Off the Grid Goes to the Movies
Oct 26th, 2011 | By Mike | Category: Movies, Reviews, Top Headline | Print This Article
There is a popular aphorism that says, “Be careful what you wish for.” This could apply quite well to the relationship between the off-the-grid lifestyle and how it has been portrayed by big media and popular culture. On the one hand, it is our duty to try and warn everyone who is capable of listening about the storms that are coming, and any kind of publicity that preppers or off-the-grid projects can get would seem to have the potential to help us do that. But on the other hand, mainstream culture is notorious for the way they caricature any movements or groups that challenge the fundamental consensus that powerful interests always try to enforce.
Off the gridders and survivalists have been attacked frequently by the arbiters of all that is considered proper and respectable. Preppers have generally been portrayed as paranoid, violent, misanthropic, and more than a little bit crazy. Of course, none of this is necessarily false, since all movements for change attract fringe elements that do not represent what is best about those movements. But popular culture and the mainstream media have clearly had an agenda when it comes to their portrayals of off the gridders, and that agenda has been designed to make all survivalists look as if they are cut from the same whacked-out cloth.
But there may be one exception to this disturbing pattern— a film called Off-the-Grid: Life on the Mesa, which has created a positive buzz that centers around survivalism and those who are working to make its goals into reality.
Popular Culture Goes Off the Grid
Produced by documentary filmmakers Randy and Jeremy Stulberg, Off-the-Grid: Life on the Mesa is a 2007 documentary about an intentional community of escapees from the insanity and cruelty of modern American society that has coalesced spontaneously on a desert mesa in the New Mexico desert, twenty-five miles from the nearest town. Despite sometimes extreme shortages of food and water and no electricity, this ragtag collection of misfits including former hippies, disillusioned vets, recovering addicts, political anarchists, second amendment advocates, and runaway teenagers have somehow made it all work, and this community has held it together against seemingly insurmountable odds. Despite various conflicts and stresses, this group has found a way to police itself and preserve the peace without any help from the outside world.

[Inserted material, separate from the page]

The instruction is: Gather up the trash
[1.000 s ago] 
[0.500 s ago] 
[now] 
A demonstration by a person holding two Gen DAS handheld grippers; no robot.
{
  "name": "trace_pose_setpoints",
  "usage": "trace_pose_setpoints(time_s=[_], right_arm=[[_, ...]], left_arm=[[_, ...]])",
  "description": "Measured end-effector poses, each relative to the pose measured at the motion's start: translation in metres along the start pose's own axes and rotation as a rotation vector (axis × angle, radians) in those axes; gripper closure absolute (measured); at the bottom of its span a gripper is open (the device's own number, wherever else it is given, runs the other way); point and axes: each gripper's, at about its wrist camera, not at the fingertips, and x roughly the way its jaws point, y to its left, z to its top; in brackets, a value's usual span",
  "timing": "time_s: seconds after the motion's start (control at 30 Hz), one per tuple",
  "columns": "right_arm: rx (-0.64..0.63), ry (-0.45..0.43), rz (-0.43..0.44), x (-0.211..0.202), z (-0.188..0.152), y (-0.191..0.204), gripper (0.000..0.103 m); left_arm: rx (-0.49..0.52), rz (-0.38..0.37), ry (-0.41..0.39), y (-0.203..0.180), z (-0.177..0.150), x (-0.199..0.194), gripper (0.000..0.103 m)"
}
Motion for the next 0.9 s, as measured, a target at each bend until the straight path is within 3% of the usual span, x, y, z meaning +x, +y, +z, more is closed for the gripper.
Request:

The positive and hopeful tone of this film separates it from most popular culture and media presentations about off-the-grid lifestyles and the people who love them. The filmmakers allow the characters in the film to tell their stories without slant or judgment, and the film is anxious to show these people finding salvation and workable solutions to their problems. The plucky individuals making this experiment in prepper cooperation work are portrayed in a sympathetic light, and critics have responded to the efforts of the Stulberg brothers by praising the film for its evocative and involving approach to the subject of intentional survivalist communities.
Sympathy from the Devil?
But as we have already discussed, popular media has a nasty habit of turning off the gridders into cartoon characters, and some have claimed that this movie is actually a continuation of that trend. The sympathetic nature of the presentation has been called patronizing and condescending by some, while others have pointed out that the film represents off the griddism strictly as a refuge for misfits who want to drop out of society and not as a sensible, organized attempt to build an alternative to mainstream lunacy and dysfunction.

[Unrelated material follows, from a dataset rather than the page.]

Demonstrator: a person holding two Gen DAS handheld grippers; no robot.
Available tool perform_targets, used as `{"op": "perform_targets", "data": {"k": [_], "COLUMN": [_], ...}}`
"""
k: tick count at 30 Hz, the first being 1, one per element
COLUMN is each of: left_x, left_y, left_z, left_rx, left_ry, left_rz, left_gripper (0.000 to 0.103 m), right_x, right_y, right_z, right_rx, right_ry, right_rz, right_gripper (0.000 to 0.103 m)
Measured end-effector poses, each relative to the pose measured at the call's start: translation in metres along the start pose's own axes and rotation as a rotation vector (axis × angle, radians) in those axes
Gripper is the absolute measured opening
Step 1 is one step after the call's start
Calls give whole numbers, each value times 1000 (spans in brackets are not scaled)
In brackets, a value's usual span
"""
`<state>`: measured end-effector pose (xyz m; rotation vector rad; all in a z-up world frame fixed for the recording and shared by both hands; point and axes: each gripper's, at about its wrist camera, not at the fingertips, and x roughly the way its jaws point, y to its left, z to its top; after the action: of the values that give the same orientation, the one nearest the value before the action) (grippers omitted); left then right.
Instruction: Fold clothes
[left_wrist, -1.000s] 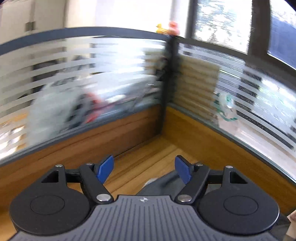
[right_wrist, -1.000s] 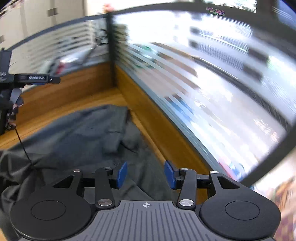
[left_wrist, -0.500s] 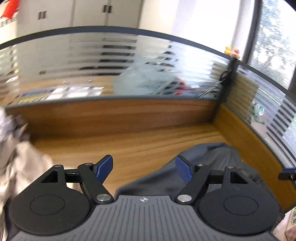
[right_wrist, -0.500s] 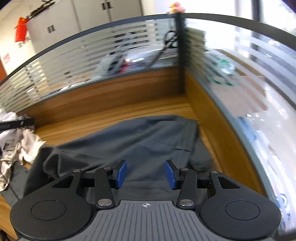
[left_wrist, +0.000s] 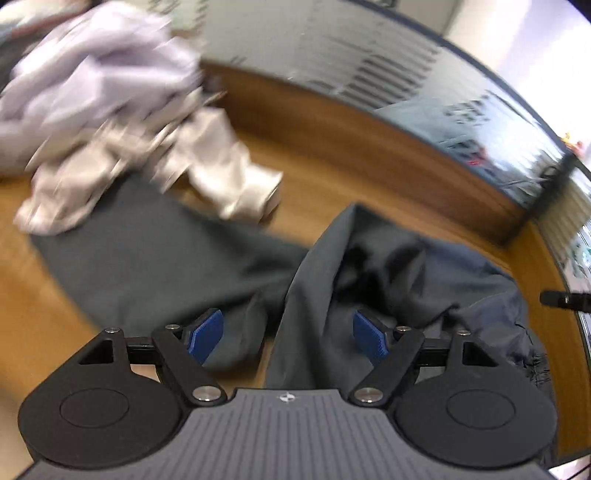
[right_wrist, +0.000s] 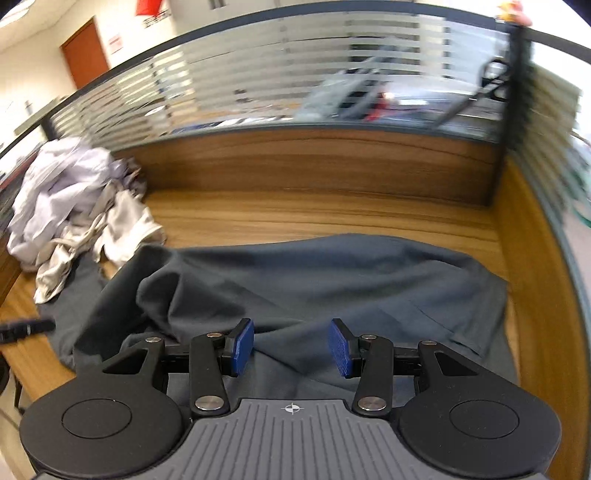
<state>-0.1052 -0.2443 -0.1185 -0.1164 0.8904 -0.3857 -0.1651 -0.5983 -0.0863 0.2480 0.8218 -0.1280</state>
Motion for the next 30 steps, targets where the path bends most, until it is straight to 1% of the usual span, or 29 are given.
{"op": "perform_targets", "data": {"k": [3,6,9,12,13,16,17,18,20,21,22,23,24,25,27,30], "left_x": [-6,-7,-5,-2,0,4,5,7,15,20,25,29,32,31,21,6], "left_y": [0,-4,-15,-26,-27,-29,-32,-35,-44,-48,-51,-54,-54,-52,-42,-18], "left_z": [-25,-43,-58,-73,-77,-83,-85,-86,-85,-84,-84,-83,-81,-79,-72,-49], "left_rx": [-46,-88,-84,-45,-57,-144,-163,-167,-156,-145,-134,-124,-122,-134,-166,-178], "left_ry": [12,35,47,64,79,107,111,115,129,137,146,155,167,164,126,83], "left_rz": [18,4,-5,2,-1,-43,-67,-83,-105,-109,-111,-95,-71,-62,-31,34], "left_gripper": [82,82,82,81,81,80,80,77,71,58,29,13,2,1,1,1], "right_x": [13,27,39,47,50,56,57,59,62,63,65,66,68,69,70,73], "right_y": [3,7,12,16,17,21,21,22,24,25,26,27,28,29,28,25], "right_z": [7,13,15,15,15,15,15,15,15,14,14,13,13,13,12,7], "right_rx": [-40,-81,-121,-158,-171,-204,-211,-215,-222,-227,-232,-234,-237,-238,-219,-205], "right_ry": [18,40,60,77,83,98,102,103,109,112,115,117,119,121,124,131], "right_rz": [36,66,87,104,108,117,120,122,127,131,134,136,139,142,155,158], "right_gripper": [48,48,48,48,48,48,48,48,48,48,48,48,48,48,48,48]}}
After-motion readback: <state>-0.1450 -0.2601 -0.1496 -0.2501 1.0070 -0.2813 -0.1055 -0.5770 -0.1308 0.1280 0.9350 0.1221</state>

While it is certainly true that this movie does not attempt to ground its subject matter in a greater political context, this is not usually seen as the job of documentary filmmakers. When artists set out to tell a story, they are looking for something that will entertain their audience first and foremost, and if there is a greater context worth exploring, they rely on their readers or viewers to figure that out and investigate it for themselves. And while this film may not be overtly political, just the fact that the filmmakers show an experiment in radical democracy succeeding is a powerful testament in and of itself.
As for the charge that the movie is patronizing, those who make such claims are revealing more about their own biases than anything else. Those who want survivalists, preppers, or off the gridders to only be portrayed in certain ways are guilty of a kind of snobbery that does not belong in the off-the-grid movement. Any and all should be welcome and their successes celebrated, no matter their past histories, and welcoming the unwashed and the downtrodden into the prepper fold is actually in keeping with the most honorable traditions of American history.
The Final Review
Off-the-Grid: Life on the Mesa shows that even those who have been labeled “losers” by a society that seeks to marginalize everyone who does not go along with the program are capable of improving their lives and managing their own affairs when they are given a real chance to do so. The off-the-grid lifestyle is all about second chances and about discovering the hidden abilities we all have that are suppressed by a social order that is neither intelligent nor sustainable in the long run.
There is certainly much about survivalism and preppers that is not presented in this movie. But if the film is successful in making people think, they may go looking for more information about this lifestyle, and once they discover what off the griddism is really all about, they may be ready to take that final leap of faith and join in with those who are trying to create something new and better for all of mankind.